### Task statement
Nothing but the text of the listing, repeated exactly, belongs in the answer; leave the images out.

### Stored data

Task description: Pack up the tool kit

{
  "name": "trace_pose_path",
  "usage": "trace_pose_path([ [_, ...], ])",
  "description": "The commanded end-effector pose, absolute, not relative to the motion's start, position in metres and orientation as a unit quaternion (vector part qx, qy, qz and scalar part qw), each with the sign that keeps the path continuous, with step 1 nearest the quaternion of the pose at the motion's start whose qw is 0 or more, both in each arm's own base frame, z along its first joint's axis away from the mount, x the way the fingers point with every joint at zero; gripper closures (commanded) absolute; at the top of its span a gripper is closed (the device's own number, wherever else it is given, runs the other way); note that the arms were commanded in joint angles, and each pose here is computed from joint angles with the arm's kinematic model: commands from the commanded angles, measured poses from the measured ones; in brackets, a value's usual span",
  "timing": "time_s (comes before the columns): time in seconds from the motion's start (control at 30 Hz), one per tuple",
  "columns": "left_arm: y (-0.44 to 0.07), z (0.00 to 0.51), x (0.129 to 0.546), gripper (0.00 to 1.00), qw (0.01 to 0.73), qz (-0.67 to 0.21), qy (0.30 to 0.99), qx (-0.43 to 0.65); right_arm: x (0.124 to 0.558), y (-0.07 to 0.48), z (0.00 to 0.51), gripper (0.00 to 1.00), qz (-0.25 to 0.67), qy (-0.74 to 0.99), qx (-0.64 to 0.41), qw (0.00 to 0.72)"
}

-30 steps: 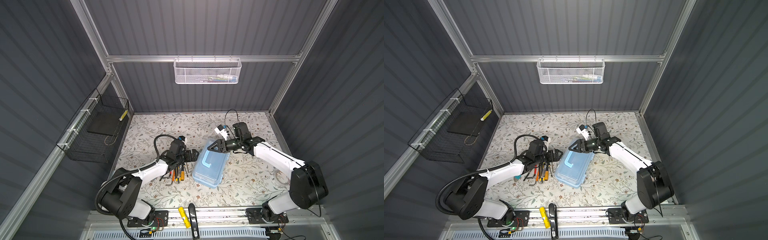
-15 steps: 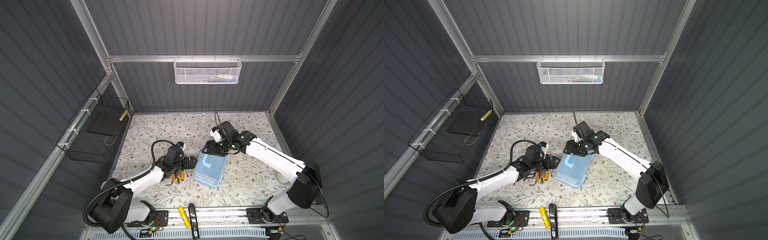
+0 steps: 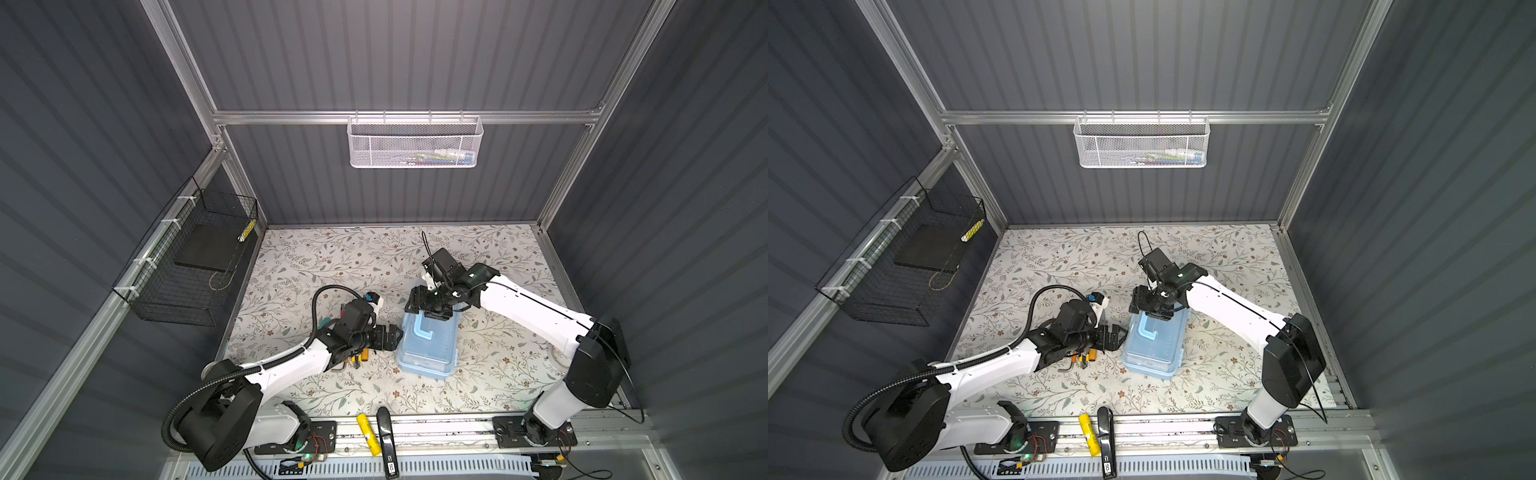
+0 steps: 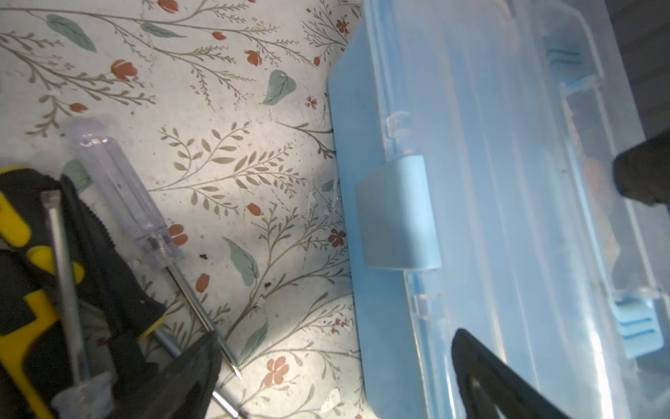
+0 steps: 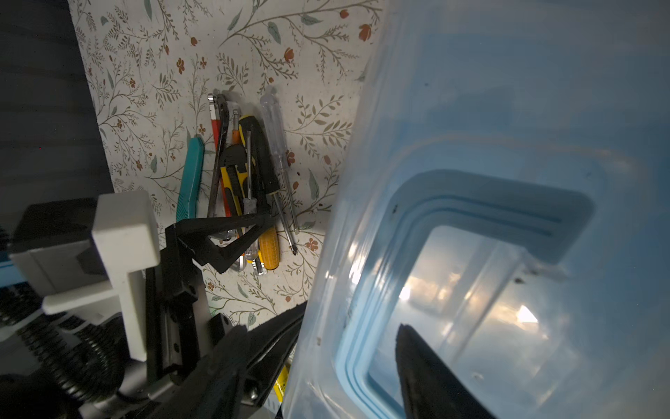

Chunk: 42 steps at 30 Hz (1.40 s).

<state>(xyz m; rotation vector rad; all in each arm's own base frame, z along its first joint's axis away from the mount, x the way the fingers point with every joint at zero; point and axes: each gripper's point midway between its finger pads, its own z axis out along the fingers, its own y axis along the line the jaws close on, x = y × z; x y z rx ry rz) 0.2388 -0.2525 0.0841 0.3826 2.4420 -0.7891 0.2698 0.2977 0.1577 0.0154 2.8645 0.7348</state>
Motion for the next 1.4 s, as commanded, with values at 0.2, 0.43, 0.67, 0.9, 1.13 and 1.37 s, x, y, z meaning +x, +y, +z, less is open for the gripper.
trace_pose_path([
  [0.2,-0.264,0.093,0.253,0.0,0.297,-0.29,0.897,0.151,0.261,0.288,0.132,0.31,0.21,0.975,0.008,0.066],
  [0.43,-0.272,0.098,0.275,0.01,0.325,-0.274,0.893,0.148,0.255,0.308,0.127,0.31,0.317,0.947,0.006,0.047],
  [0.67,-0.288,0.098,0.278,0.01,0.31,-0.295,0.89,0.157,0.254,0.312,0.136,0.32,0.408,0.911,-0.022,0.06],
  [0.9,-0.278,0.091,0.276,0.01,0.308,-0.273,0.9,0.144,0.25,0.314,0.163,0.34,0.534,0.836,-0.111,0.064],
  [1.13,-0.263,0.096,0.277,0.01,0.319,-0.245,0.907,0.126,0.262,0.299,0.183,0.36,0.559,0.808,-0.159,0.096],
  [1.37,-0.244,0.096,0.275,0.01,0.323,-0.206,0.916,0.116,0.261,0.277,0.198,0.36,0.574,0.791,-0.166,0.134],
])
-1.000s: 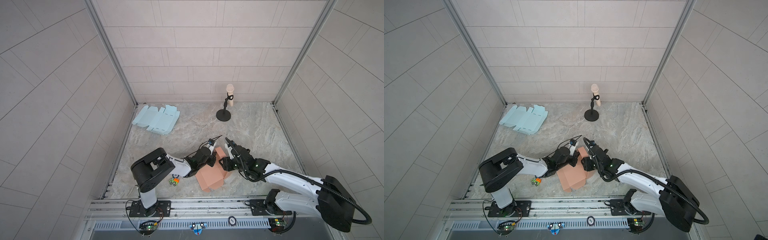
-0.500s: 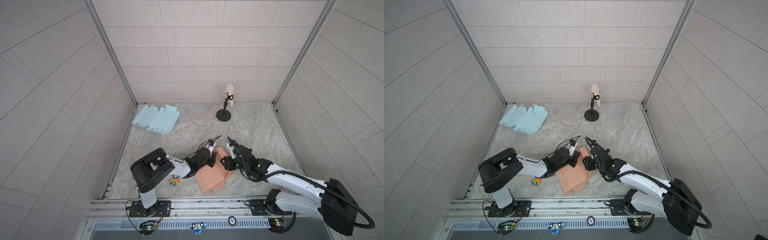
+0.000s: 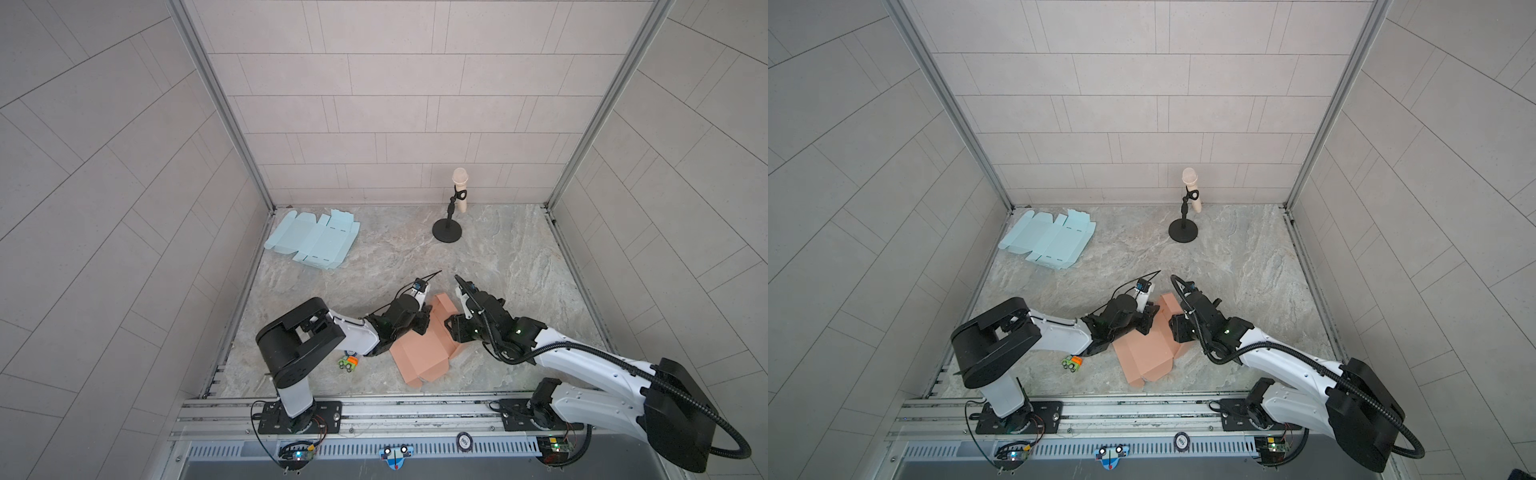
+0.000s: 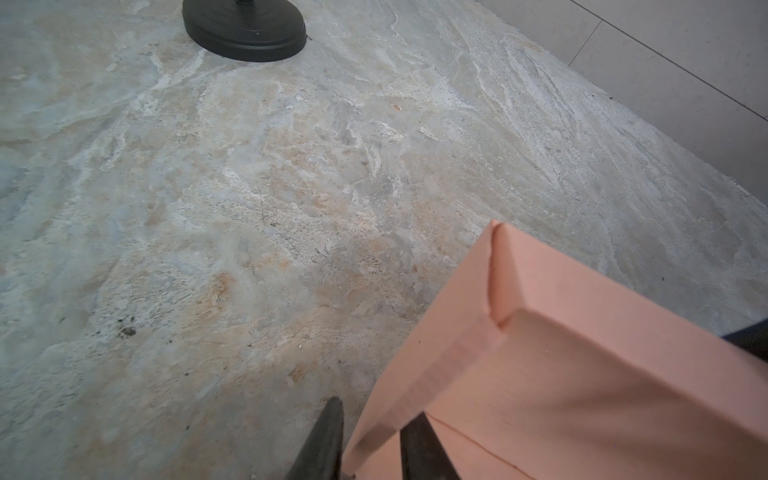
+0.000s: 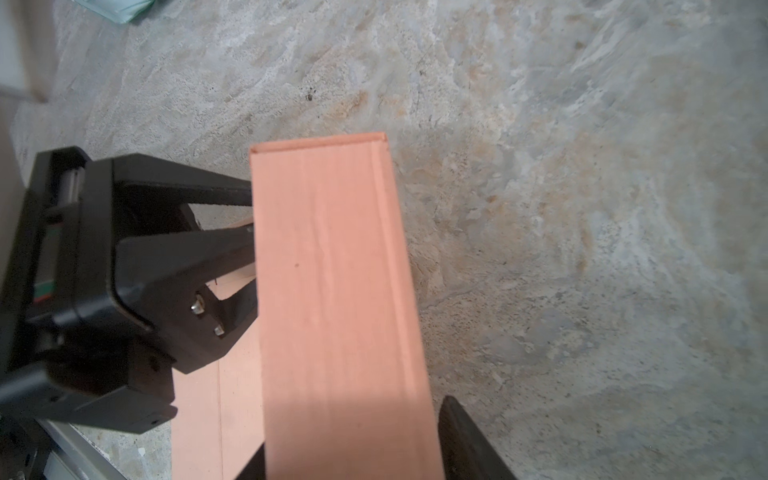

### Written solution
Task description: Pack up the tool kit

{
  "name": "trace_pose_path",
  "usage": "trace_pose_path([ [_, ...], ])",
  "description": "The commanded end-effector pose, absolute, not relative to the motion's start, position in metres and orientation as a unit quaternion (vector part qx, qy, qz and scalar part qw), each with the sign that keeps the path continuous, with step 1 nearest the quaternion of the pose at the motion's start whose qw is 0 or more, both in each arm's own base frame, z along its first joint's axis away from the mount, x the way the fingers point with every joint at zero; gripper closures (commanded) absolute; at the top of its span a gripper is closed (the device's own number, wherever else it is given, runs the other way); note that the arms were commanded in joint angles, and each pose here is computed from joint angles with the arm's kinematic model: commands from the commanded angles, measured poses from the measured ones; in brackets, a value's usual span",
  "timing": "time_s (comes before the columns): time in seconds from the motion's start (control at 30 Hz), one per tuple",
  "columns": "left_arm: y (-0.44 to 0.07), z (0.00 to 0.51), x (0.129 to 0.546), gripper (0.00 to 1.00), qw (0.01 to 0.73), qz (-0.67 to 0.21), qy (0.30 to 0.99), qx (-0.43 to 0.65); right_arm: x (0.124 to 0.558), y (-0.07 to 0.48), z (0.00 to 0.51), gripper (0.00 to 1.00), qz (-0.25 to 0.67), qy (-0.74 to 0.99), qx (-0.64 to 0.41), qw (0.00 to 0.72)"
}

-30 steps: 
-15 steps: 
+0 steps: 
+0 steps: 
+0 steps: 

Chunk: 42 steps at 30 Hz (1.40 s).

<state>(xyz m; rotation vector rad; all in each arm's own base frame, z along its first joint's axis away from the mount, x the way the fingers point with every joint at zero; point and axes: each gripper's point midway between its finger pads, its own z axis out along the fingers, its own y axis along the line the jaws close on, x = y × z; x y z rx ry rz) 0.2388 -0.2525 0.0841 0.3826 2.4420 -0.7891 0.2698 0.2977 0.1577 0.0154 2.8645 0.7348</state>
Motion for the next 1.4 s, as commanded, with values at 0.2, 0.43, 0.67, 0.9, 1.13 and 1.37 s, x, y, z meaning +x, +y, +z, less is open for the gripper.
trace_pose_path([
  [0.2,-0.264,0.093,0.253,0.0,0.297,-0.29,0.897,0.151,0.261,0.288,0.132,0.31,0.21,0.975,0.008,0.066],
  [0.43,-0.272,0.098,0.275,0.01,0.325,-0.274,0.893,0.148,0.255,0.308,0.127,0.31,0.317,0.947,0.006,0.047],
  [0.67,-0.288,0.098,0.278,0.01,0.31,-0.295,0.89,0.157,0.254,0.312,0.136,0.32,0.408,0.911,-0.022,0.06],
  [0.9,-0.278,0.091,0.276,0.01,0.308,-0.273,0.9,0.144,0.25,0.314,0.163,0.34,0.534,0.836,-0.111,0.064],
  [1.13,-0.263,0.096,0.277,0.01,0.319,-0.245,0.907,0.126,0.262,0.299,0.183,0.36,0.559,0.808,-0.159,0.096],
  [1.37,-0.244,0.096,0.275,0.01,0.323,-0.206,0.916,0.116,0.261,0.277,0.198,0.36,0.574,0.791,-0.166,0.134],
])
-1.000s: 
-0.500s: 
+0.000s: 
+0.000s: 
+0.000s: 

The answer is complete, and the exercise is done.